Naga deu uma olhada rápida em Blackthorne. O Anjin-san ainda estava andando com a mesma marcha sem pressa, agora a setenta passos do Tsukku-san, que esperava à frente dos seus acólitos, a brisa movendo-lhes os hábitos alaranjados.
— Mas, Pai, nenhum dos dois é covarde, neh? Como podem recuar agora, com honra?
— Ele não matará por três razões. Primeira, porque o Tsukku-san está desarmado e não revidará, nem com as mãos. É contra o código deles matar um homem desarmado — é uma desonra, um pecado contra o Deus cristão deles. Segunda, porque é cristão. Terceira, porque resolvi que não era o momento.
— Por favor, desculpe-me, senhor — disse Buntaro — posso compreender a terceira razão, até a primeira, mas a razão real do ódio deles não é que ambos acreditam que o outro é cristão, mas mau, um adorador de Satã? Não é assim que chamam?
— Sim, mas esse Deus Jesus deles ensinou-lhes ou supõe-se que tenha ensinado que se deve perdoar a um inimigo. Isso é ser cristão.
— É estupidez, neh? — disse Naga. — Perdoar a um inimigo é estupidez.
— Concordo. — Toranaga olhou para Yabu. — É tolice perdoar a um inimigo. Neh, Yabu-san?
— Sim — concordou Yabu.
Toranaga olhou na direção norte. As duas figuras estavam muito próximas e agora, reservadamente, Toranaga estava amaldiçoando a própria impetuosidade. Ainda necessitava de ambos, e não houvera necessidade de pôr em risco um deles. Soltara o Anjin-san por excitação pessoal, não para matar, e lamentou a própria estupidez. Agora esperava, de respiração suspensa como todos os demais. Mas aconteceu conforme ele predissera e o choque foi rápido, impetuoso e cheio de rancor, mesmo daquela distância, e ele se abanou, enormemente aliviado. Teria gostado muitíssimo de compreender o que fora dito na realidade, para saber se fora correto. Logo viram o Anjin-san se afastar. Atrás dele, o Tsukku-san esfregou a testa com um lenço de papel colorido.
— Iiiiih — exclamou Naga em admiração. — Como podemos perder com o senhor no comando?
— Com toda a facilidade, meu filho, se esse for karma. — Depois a sua disposição mudou. — Naga-san, ordene a todos os samurais que chegaram de Osaka na galera que se dirijam aos meus aposentos.
Naga saiu apressado.
— Yabu-san, fico contente em dar-lhe as boas-vindas. Dispense o regimento. Depois da refeição noturna conversaremos. Posso mandar buscá-lo?

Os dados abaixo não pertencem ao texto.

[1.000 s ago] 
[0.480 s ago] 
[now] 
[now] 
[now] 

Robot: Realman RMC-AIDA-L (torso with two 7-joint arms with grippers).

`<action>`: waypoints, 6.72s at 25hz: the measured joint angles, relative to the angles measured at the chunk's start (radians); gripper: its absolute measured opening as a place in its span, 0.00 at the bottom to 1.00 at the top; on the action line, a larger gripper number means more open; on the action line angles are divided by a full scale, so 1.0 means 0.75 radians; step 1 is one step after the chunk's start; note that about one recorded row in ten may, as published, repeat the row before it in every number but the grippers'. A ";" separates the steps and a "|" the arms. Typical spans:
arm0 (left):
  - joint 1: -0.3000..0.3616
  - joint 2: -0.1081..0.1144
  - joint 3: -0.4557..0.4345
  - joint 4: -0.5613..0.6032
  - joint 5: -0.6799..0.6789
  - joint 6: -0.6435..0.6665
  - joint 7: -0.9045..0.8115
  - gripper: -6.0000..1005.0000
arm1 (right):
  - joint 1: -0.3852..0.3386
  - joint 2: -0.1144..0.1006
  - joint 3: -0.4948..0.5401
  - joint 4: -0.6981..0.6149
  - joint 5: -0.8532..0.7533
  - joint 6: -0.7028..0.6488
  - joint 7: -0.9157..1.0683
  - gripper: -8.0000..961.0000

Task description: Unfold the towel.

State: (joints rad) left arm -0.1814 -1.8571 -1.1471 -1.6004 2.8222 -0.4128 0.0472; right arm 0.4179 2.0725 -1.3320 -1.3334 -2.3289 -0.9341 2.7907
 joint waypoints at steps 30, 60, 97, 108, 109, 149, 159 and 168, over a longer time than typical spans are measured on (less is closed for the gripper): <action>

— Naturalmente. Obrigado, senhor. — Yabu saudou e se foi. Sozinho agora, com exceção dos guardas, que afastou para longe do raio de audição, Toranaga estudou Buntaro. Buntaro ficou desassossegado, como um cão ficaria, quando observado. Quando não conseguiu mais suportar, disse:
— Senhor?
— Uma vez você pediu a morte dele, neh? Neh?
— Sim... sim, senhor.
— Bem?
— Ele... ele me insultou em Anjiro. Estou... ainda estou envergonhado.
— Ordeno que essa vergonha seja ignorada.
— Então está ignorada, senhor. Mas ela me traiu com ele, isso não pode ser ignorado, não enquanto ele viver. Tenho provas. Quero-o morto. Agora.
— Que provas?
— Todo mundo sabe. No caminho de Yokosé. Conversei com Yoshinaka. Todo mundo sabe — acrescentou Buntaro sombrio.
— Yoshinaka viu-os juntos? Acusou-a?
— Não. Mas o que disse... — Buntaro levantou os olhos, agoniado. — Eu sei, isso basta. Por favor, rogo como um favor de vida. Nunca lhe pedi nada, neh?